Longtemps considérées comme des romans mineurs, les histoires champêtres de George Sand sont loin d'être de simples historiettes régionalistes et enfantines. En effet, en un temps où la campagne n'est nullement digne d'intérêt, George Sand veut laisser une trace de l'endroit où elle a vécu une grande partie de sa vie. D'une part, en évoquant la vie rustique du Berry avec ses traditions, et d'autre part en y racontant une idylle imprégnée de pastoralisme. A l'écart du monde moderne, le lecteur découvre un univers clos ; le Berry étant une région des plus archaïques de l'époque.
Sous la plume érudite de l'écrivaine, se déploie une belle histoire où un homme part au loin chercher un bonheur qu'il avait juste sous les yeux, mais que ses considérations sociales empêchaient de voir.

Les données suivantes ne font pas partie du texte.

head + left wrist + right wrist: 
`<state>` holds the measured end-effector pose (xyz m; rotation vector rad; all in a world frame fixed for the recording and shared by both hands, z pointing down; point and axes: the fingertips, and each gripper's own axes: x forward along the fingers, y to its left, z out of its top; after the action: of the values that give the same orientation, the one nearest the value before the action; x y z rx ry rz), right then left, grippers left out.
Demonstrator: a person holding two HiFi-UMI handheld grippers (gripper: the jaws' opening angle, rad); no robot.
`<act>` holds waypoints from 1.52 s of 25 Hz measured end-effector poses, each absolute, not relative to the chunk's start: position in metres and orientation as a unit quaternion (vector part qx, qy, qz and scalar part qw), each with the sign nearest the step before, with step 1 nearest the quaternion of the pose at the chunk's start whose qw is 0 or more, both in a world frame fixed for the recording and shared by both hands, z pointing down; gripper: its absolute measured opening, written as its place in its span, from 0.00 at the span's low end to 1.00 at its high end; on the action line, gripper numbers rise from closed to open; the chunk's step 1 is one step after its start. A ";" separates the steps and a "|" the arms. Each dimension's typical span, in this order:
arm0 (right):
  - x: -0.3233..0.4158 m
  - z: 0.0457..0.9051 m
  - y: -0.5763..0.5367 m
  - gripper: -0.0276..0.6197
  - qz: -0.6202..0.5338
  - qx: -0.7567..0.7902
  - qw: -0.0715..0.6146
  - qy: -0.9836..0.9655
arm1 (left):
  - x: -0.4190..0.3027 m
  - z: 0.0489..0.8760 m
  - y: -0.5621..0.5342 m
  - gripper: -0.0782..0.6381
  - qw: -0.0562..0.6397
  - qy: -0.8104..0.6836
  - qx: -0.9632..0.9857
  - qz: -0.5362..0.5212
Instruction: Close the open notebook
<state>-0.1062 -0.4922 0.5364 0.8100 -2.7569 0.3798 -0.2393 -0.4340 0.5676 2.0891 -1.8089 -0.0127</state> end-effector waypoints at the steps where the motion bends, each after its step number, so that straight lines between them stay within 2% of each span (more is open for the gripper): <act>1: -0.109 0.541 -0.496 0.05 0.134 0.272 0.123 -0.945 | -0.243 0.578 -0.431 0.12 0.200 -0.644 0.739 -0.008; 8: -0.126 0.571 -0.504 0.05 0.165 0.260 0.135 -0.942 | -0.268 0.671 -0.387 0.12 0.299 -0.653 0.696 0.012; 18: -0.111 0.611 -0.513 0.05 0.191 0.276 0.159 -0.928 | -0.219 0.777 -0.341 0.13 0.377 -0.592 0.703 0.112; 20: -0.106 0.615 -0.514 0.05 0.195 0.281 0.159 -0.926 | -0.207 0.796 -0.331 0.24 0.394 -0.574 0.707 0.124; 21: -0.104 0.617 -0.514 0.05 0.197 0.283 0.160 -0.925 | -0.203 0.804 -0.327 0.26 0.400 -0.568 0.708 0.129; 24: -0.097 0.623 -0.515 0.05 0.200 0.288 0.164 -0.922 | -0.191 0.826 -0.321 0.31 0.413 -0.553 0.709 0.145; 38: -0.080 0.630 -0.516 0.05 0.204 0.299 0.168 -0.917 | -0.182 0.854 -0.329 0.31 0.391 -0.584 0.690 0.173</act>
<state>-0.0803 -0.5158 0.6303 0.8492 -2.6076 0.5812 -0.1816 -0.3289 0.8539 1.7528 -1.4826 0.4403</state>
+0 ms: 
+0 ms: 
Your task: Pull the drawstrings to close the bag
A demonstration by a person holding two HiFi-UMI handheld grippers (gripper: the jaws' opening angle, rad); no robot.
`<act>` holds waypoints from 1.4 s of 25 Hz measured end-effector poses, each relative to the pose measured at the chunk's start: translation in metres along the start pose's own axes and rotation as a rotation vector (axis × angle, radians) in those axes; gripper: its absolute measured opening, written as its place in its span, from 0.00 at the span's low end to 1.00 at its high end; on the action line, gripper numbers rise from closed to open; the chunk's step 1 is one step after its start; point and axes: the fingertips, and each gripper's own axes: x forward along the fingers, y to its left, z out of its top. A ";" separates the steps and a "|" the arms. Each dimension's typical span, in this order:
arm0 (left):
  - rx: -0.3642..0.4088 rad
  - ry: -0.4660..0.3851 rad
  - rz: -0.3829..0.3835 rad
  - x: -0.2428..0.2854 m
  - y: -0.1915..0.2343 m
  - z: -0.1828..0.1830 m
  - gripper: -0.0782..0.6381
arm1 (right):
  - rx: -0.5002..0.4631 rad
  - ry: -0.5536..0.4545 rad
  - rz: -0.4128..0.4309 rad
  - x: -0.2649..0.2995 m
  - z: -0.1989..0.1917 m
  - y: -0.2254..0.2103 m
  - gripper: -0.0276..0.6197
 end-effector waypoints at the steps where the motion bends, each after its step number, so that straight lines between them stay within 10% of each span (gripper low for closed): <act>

Le roman est plus complexe qu'il n'y paraît, derrière le vernis de l'écriture se cache la condition humaine, d'ailleurs mise en place dès le premier chapitre par l'intermédiaire d'une gravure d'Holbein représentant un laboureur épuisé poussant sa charrue sous le regard d'un squelette armé d'un fouet, une allégorie de la vie paysanne. Plus complexe aussi, par ses quatre derniers chapitres qui relèvent d'un registre ethnographique. L'écrivaine témoigne ainsi d'une cérémonie de mariage ancestrale et atypique, comme une façon de rendre hommage à ces vies oubliées, perdues sous la poussière des siècles qui défilent et s'empilent. Ces hommes et femmes ont existés, ils ont été heureux et malheureux, par le truchement d'une écrivaine, ils ont laissés une trace. Peut-être aussi, s'agit-il d'un manifeste politico-moral, en effet, le récit conte les amours vertueux de Germain et de Marie, une jeune bergère, modeste et honnête, encouragés par un voyage bucolique où la nature jouera son rôle, ainsi que le fils aîné de Germain, le petit Pierre qui interviendra dans les situations décisives, fera parler son égoïsme d'orphelin tel un adorable séraphin.
Ainsi, il serait dommage de rayer d'un trait de plume cette histoire révélatrice d'une région, d'une tradition et de ses habitants.